Soon after his 42nd Street  run concluded, Glosser was introduced to Onna White, the Oscar-winning choreographer, and Joan Rivers, both of whom became mentors and close friends. Glosser worked with Onna White on several stage projects and through the generosity of Joan Rivers, he landed the job of production assistant and music coordinator for The Late Show Starring Joan Rivers for The Fox Television Network.

Following The Late Show Starring Joan Rivers, Glosser expanded to the business end of the music industry, working in music clearance for Dick Clark Productions. He then became music supervisor for the pilot episode for The All-New Mickey Mouse Club on the Disney Channel in 1989, and music supervisor for the pilot of a new incarnation of Name That Tune starring Peter Allan for Orion Television. 

In April 1990, Glosser was hired by the Paramount Pictures Television Music Department and since that time has risen to the current position of manager of music clearance for CBS Television Distribution, working on the studio’s daily, syndicated television shows including The Arsenio Hall Show, Entertainment Tonight, The Insider, The Dr, Phil Show, The Doctors, Rachael Ray, Judge Judy, The Talk and many others.

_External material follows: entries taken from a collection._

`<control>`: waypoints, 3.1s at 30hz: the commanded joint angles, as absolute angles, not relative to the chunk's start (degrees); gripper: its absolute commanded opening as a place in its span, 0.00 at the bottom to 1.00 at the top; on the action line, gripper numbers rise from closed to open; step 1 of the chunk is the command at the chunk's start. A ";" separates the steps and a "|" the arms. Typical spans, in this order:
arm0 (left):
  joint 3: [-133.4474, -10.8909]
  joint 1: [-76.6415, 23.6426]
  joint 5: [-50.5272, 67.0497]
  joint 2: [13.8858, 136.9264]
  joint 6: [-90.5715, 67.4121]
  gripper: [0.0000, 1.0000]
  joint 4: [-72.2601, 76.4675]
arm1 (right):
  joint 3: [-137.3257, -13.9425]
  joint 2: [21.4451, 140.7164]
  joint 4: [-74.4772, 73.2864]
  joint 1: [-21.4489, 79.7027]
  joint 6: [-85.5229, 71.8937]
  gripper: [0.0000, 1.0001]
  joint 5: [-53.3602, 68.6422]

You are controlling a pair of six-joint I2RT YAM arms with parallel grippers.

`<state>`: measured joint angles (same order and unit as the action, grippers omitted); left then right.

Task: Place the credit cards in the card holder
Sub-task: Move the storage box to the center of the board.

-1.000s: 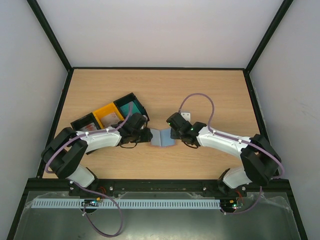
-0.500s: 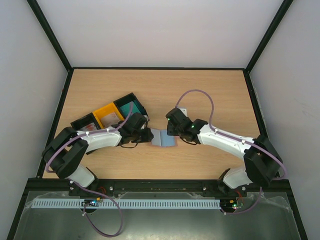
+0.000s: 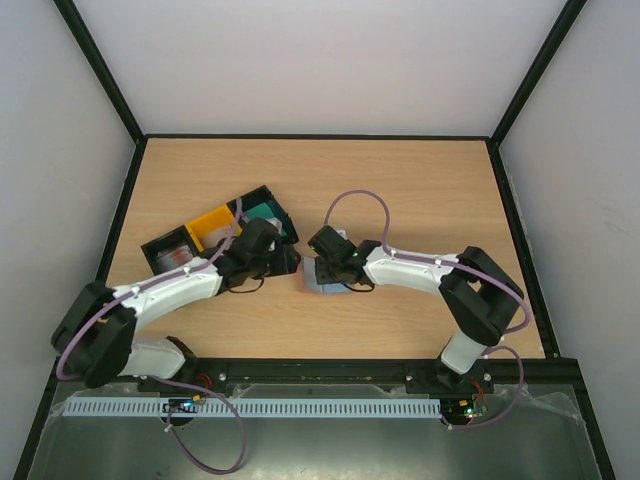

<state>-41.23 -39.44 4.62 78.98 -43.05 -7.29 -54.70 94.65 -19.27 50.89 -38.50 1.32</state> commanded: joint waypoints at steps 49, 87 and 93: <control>-39.00 -15.24 9.41 66.72 -33.71 0.93 -18.28 | -53.45 104.92 -16.96 53.24 -46.85 0.57 -7.51; -49.29 -21.97 -4.56 76.88 -31.70 0.51 -33.35 | -48.92 89.75 -10.77 51.66 -45.75 0.52 -6.06; -50.49 -22.04 -5.95 79.30 -30.56 0.49 -33.50 | -50.80 88.76 -10.06 51.67 -46.47 0.53 -6.10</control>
<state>-48.07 -21.87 -3.68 77.71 -31.64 -31.66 -48.73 89.91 -8.97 51.75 -45.50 -4.84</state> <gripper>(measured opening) 0.504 0.526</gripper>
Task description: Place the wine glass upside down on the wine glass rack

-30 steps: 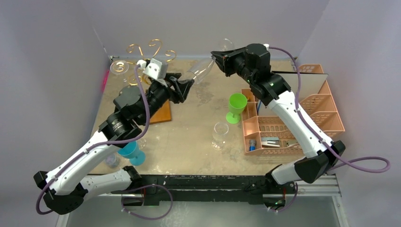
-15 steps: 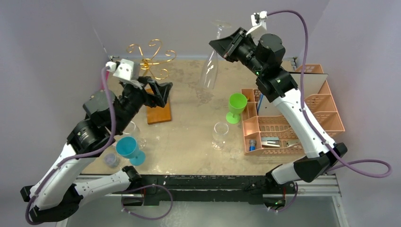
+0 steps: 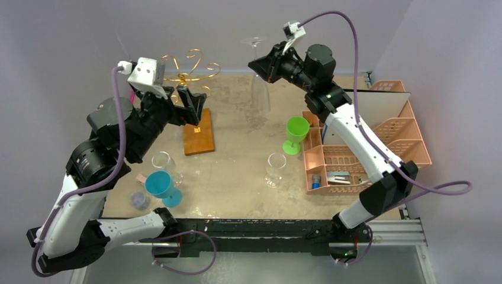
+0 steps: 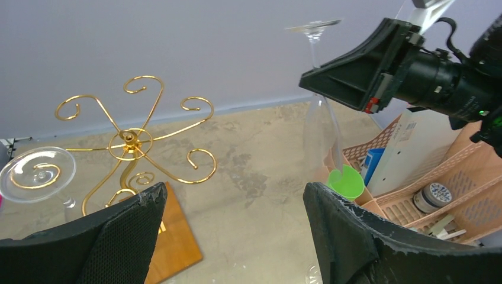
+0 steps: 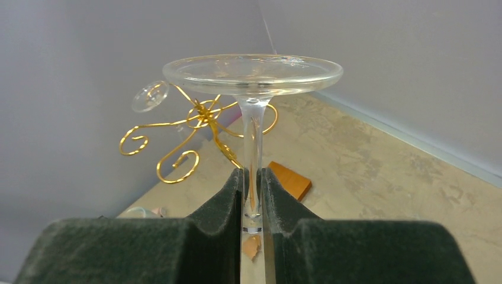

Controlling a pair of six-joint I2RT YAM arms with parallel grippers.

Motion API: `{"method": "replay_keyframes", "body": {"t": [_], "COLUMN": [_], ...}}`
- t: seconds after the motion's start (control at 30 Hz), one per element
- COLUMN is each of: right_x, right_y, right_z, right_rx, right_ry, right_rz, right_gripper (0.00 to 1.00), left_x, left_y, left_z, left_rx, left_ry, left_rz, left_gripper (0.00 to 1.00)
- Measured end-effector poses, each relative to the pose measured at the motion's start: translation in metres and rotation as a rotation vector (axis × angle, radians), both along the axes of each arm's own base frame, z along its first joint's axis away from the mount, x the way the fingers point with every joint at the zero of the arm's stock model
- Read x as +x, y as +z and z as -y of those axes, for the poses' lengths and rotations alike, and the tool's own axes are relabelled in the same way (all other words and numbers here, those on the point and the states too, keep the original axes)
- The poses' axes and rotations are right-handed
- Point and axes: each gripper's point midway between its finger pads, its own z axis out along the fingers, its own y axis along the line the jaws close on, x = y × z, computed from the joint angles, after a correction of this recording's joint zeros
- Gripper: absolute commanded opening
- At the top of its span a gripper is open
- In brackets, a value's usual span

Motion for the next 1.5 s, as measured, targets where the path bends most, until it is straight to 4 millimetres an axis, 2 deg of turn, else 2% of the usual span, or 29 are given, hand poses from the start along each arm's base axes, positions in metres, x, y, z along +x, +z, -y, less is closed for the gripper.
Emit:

In 1994, Paramount Television was purchased by Viacom and in 2000, Viacom bought CBS. Viacom then merged Paramount Television with CBS Productions creating CBS Television Studios. Although his employer has changed its corporate name several times, Glosser has remained there for the past 26 years and feels like his early experiences prepared him well. He said, “Once you’ve worked in theater, you can do anything else with great confidence.”